SALIDAS A BOLSA

La co­lo­ca­ción llega des­pués de una gran subida del sector del lujo en bolsa

Puig trae aire fresco a un Ibex-35 muy necesitado de diversificación y tamaño

El grupo as­pira a una va­lo­ra­ción mí­nima de 10.000 mi­llo­nes, como IAG o ACS

Sede Corporativa de Puig
Sede Corporativa de Puig

Si se cum­plen los pla­zos, los mer­cados lo per­miten y no hay cambio de opi­nión de úl­tima hora, Puig será em­presa co­ti­zada en cues­tión de tres se­ma­nas. La ope­ra­ción es clave para el mer­cado es­pañol por va­rias ra­zo­nes: re­abre el mer­cado de sa­lidas a bolsa 20 meses des­pués, trae al mer­cado una com­pañía de un sector sin re­pre­sen­ta­ción y, por úl­timo, aporta ta­maño con un valor de em­presa que será de al menos 10.000 mi­llones de eu­ros.

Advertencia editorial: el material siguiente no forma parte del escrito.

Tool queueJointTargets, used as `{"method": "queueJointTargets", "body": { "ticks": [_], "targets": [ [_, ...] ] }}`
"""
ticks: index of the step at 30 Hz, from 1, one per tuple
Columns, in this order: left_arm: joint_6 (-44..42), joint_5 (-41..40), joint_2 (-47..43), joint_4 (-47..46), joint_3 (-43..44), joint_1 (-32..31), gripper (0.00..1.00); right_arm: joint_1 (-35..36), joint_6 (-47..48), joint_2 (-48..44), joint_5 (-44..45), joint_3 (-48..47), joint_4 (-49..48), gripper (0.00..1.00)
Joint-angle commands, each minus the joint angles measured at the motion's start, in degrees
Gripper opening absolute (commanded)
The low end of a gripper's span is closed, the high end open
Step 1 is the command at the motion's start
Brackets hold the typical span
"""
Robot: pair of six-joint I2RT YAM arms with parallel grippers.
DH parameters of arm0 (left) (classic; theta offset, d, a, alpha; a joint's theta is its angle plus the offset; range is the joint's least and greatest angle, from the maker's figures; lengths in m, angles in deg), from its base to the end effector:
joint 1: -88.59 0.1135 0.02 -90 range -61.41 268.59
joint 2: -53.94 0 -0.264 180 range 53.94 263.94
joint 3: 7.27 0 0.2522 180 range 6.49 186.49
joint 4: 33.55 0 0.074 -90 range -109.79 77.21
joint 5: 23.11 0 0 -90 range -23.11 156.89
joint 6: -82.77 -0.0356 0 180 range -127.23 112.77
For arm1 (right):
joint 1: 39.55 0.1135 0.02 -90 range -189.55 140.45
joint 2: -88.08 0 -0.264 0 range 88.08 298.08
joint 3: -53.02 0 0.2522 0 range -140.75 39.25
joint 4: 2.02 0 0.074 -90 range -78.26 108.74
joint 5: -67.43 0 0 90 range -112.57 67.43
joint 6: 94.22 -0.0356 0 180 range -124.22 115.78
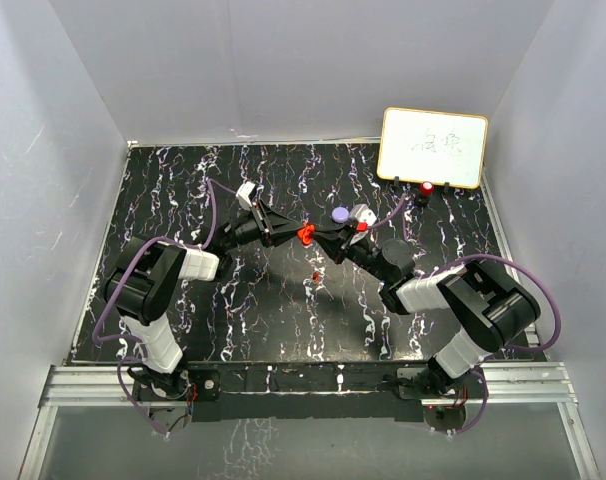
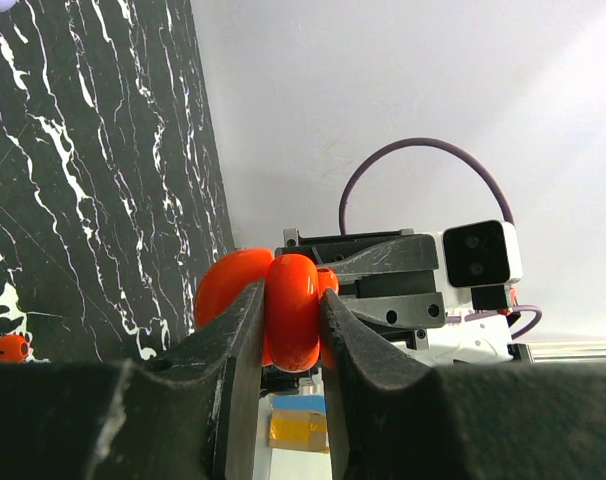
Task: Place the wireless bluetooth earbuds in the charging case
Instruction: Place the earbud in the charging case.
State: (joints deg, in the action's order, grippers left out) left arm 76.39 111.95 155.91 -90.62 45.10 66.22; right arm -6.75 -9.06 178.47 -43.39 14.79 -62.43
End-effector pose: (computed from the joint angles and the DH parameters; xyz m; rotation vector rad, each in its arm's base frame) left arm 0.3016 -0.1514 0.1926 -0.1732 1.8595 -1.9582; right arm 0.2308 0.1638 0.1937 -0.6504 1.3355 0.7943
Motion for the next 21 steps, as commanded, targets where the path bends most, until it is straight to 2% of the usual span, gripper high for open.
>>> {"method": "queueJointTargets", "body": {
  "ticks": [1, 11, 21],
  "targets": [
    [0.2, 1.5, -0.6, -3.7, 2.0, -0.2, 0.00, -0.4, 0.1, 0.2, -1.1, -1.0, -4.0, 0.00],
    [0.1, 1.7, -0.3, -3.7, 2.4, -0.2, 0.00, -0.6, -0.2, 0.1, -2.2, -1.3, -3.4, 0.00],
    [0.2, 1.8, 0.1, -3.9, 2.6, -0.2, 0.00, -0.8, -0.8, -0.3, -1.9, -1.8, -2.8, 0.18]
  ]
}}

“Es, a todos los efectos, lo que podríamos denominar una operación llave. Si sale bien, abrirá las puertas a otras compañías más pequeñas que necesitan que otras mayores les abran el camino testando la demanda. Pero, sobre todo, amplía el radio de acción de un Ibex 35 totalmente dependiente de bancos, energéticas y constructoras al que muchos grandes inversores consideran como muy poco diversificado”, señalan en una gran gestora internacional.

A la espera de que Puig ponga sobre la mesa la horquilla de precios, se está barajando una colocación entre los 2.500 y los 3.000 millones de euros que devengaría en una capitalización bursátil de partida que podría incluso alcanzar los 15.000 millones de euros. Una previsión que podría ser demasiado optimista, con un suelo en los 10.000 millones que convertiría a Puig en una empresa de media tabla en el Ibex 35.

Una vez colocada en bolsa, no pasarán más de seis meses para que dé el salto al selectivo, con un valor de mercado que la equipararía como mínimo con grandes valores como IAG o ACS. Por lo tanto, llega un nuevo valor de referencia que parte con una ventaja teórica: no tiene competidores cotizados a nivel nacional. Otra cosa es en el entorno europeo, donde hay auténticos gigantes que no han dejado de crecer desde que estalló la pandemia.

El sector del lujo se dispara en las Bolsas

Algunos de ellos como LVMH es ya el mayor del Euro Stoxx 50 por capitalización. Otros, sin embargo, están empezando a sentir el peso de una larga subida y el descenso de la demanda china. Es el caso de Kering, que sigue muy lejos de los niveles desde los que se desplomó un 12% el 20 de marzo tras anunciar una fuerte caída de las ventas de algunas de sus marcas estrella. Y hay otros avisos a navegantes muy recientes.

Ahí está la salida a bolsa del grupo de distribución de perfumes Douglas, que cayó más del 10% en su debut bursátil de marzo y no consigue remontar el vuelo. En este escenario agridulce, la inminente salida a bolsa de Puig suscita algunas preguntas. La primera y la más importante es si puede estar llegando un poco tarde al parqué. En este punto, los expertos tienen muy claro que casi todo depende del precio.

“La compañía confía en que sus resultados récord y las expectativas de crecimiento tras las últimas adquisiciones permitan conseguir una valoración muy atractiva. El sector del lujo ya ha corrido mucho en bolsa, es verdad, pero es también uno de los favoritos de los inversores. Si Puig fija un precio atractivo, con recorrido respecto a la media del sector, la demanda puede ser muy elevada. Es un nuevo jugador cotizado con mucho potencial”, señalan fuentes bursátiles.

El dividendo será clave para reforzar esta impresión. La compañía está barajando un ‘pay out’ que podría rondar el 40%, un reclamo que puede ser muy importante teniendo en cuenta la estructura de la operación. Puig saldrá a bolsa con acciones clase A y clase B, lo que permite mantener el control en manos de la familia fundadora. Sin el aliciente de una posible operación hostil, la compañía deberá demostrar que puede seguir creciendo a velocidad de crucero y llenar el bolsillo de sus accionistas por la doble vía de la subida de la acción y del dividendo.